Key value for chemical safety assessment

Log Kow (Log Pow):
0
at the temperature of:
20 °C

Additional information

The substance is a brown-violet, crystalline solid, however, the substance is marketed in a liquid form in aqueous solution for stabilisation.
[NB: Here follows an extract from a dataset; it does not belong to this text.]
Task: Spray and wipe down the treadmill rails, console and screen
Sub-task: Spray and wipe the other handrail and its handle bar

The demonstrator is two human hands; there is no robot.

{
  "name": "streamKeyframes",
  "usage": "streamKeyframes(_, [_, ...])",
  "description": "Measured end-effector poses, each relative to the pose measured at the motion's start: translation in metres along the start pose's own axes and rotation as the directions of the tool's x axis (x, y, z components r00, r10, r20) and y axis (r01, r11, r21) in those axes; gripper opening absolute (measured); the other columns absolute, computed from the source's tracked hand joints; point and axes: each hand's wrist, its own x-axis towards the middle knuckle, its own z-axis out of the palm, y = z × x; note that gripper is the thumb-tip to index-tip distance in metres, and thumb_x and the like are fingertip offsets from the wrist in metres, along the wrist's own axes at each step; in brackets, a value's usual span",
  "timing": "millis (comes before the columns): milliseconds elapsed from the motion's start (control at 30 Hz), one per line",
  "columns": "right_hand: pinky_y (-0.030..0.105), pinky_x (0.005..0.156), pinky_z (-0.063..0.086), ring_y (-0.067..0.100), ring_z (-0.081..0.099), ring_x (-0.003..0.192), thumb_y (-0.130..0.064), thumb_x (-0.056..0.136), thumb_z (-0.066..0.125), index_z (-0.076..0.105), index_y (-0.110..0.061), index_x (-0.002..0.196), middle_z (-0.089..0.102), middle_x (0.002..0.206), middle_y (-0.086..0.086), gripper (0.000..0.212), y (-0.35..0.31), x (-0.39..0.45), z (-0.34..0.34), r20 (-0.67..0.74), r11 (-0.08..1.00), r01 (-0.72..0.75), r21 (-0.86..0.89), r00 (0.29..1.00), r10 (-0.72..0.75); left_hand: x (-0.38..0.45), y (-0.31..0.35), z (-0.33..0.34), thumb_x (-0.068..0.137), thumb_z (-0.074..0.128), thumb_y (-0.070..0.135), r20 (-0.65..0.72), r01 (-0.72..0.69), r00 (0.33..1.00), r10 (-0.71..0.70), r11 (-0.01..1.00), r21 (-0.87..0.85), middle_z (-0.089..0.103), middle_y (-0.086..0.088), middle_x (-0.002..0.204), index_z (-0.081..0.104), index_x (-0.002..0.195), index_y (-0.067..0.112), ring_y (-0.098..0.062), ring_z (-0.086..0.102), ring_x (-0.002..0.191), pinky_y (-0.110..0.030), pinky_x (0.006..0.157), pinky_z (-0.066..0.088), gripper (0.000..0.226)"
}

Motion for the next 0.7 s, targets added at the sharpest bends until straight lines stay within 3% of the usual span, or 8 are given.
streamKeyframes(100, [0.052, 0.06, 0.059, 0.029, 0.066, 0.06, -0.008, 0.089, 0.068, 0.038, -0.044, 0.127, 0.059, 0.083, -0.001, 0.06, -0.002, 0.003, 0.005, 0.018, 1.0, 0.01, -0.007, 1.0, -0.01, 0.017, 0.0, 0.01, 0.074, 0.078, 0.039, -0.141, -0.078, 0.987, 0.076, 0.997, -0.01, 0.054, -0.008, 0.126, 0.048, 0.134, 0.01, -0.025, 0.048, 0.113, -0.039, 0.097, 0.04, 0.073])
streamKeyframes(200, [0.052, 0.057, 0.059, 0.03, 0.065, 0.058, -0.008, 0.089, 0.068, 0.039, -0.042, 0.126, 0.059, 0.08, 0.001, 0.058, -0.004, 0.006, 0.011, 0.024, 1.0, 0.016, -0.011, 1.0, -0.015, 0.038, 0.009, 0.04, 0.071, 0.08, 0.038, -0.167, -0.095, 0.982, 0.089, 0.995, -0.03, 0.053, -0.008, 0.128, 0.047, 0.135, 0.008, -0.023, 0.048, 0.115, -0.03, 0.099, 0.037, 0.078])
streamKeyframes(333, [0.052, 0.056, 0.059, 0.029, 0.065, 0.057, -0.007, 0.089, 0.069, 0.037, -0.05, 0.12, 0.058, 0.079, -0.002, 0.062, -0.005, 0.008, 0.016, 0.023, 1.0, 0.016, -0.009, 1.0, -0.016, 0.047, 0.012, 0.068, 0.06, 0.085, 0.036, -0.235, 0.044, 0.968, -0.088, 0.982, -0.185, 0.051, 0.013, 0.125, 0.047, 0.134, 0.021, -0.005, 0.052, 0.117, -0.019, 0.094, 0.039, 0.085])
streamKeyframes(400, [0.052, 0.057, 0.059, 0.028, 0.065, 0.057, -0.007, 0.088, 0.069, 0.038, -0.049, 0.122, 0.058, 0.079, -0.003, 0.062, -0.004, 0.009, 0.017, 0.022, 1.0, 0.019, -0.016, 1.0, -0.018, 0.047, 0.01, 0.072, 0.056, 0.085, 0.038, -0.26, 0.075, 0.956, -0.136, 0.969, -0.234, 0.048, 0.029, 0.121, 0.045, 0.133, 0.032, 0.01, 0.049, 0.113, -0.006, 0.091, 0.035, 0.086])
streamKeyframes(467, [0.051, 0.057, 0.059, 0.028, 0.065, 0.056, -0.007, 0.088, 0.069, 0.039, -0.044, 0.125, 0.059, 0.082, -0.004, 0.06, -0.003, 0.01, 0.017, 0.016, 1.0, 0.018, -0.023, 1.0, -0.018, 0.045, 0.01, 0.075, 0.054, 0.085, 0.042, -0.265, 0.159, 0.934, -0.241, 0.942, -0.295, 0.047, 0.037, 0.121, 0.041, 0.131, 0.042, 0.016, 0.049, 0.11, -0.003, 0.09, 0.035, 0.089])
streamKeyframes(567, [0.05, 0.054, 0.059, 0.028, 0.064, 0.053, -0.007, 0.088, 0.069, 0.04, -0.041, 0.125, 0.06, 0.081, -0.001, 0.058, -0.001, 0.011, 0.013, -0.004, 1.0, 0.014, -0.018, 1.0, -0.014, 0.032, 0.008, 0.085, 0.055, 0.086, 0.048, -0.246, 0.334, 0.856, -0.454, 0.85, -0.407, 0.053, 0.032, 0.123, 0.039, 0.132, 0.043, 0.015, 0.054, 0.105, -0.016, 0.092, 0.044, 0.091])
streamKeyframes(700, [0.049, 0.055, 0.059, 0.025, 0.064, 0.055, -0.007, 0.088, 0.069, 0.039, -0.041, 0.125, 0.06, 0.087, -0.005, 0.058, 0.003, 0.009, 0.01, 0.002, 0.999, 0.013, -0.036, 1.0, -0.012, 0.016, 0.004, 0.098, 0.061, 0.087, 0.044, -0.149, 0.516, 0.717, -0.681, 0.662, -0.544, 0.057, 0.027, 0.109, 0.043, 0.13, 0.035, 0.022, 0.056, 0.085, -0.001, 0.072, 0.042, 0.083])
The three main components add up to 70.1% (HPLC-UV analysis).

The substance consists of three main components that were used for the log Kow estimation:

Component 1: CAS 75701-34-7; 2-Naphthalenesulfonic acid 3,3'-[1,2-ethenediylbis[(3-sulfo-4,1-phenylene)azo]]bis[6-amino-4-hydroxy- compound with 2,2',2''-nitrilotris[ethanol] (1:4): LogPow = 3.7178 (calculated)

.

Component 2: CAS 75701 -36 -9; 2,7-Naphthalenedisulfonic acid, 3,3'-[1,2-ethenediylbis[(3-sulfo-4,1-phenylene)azo]]bis[5-amino-4-hydroxy-, compound with 2,2',2''-nitrilotris[ethanol] (1:6): LogPow = 1.8230 (calculated)

.

Component 3: CAS 85269-32-5; 2,7-Naphthalenedisulfonic acid, 5-amino-3-((4-(2-(4-((7-amino-1-hydroxy-3-sulfo-2-naphthalenyl)azo)-2-sulfophenyl)ethenyl)-3-sulfophenyl)azo)-4-hydroxy-, potassium salt, compound with 2,2',2''-nitrilotris(ethanol): LogPow = 2.7704 (calculated).

The log Kow of the three main components is estimated to be in the range of 1.82 - 3.72. The log Kow was estimated to be ≤ 0 based on experimental measured values of structural analogues (ionized form at environmental relevant pH).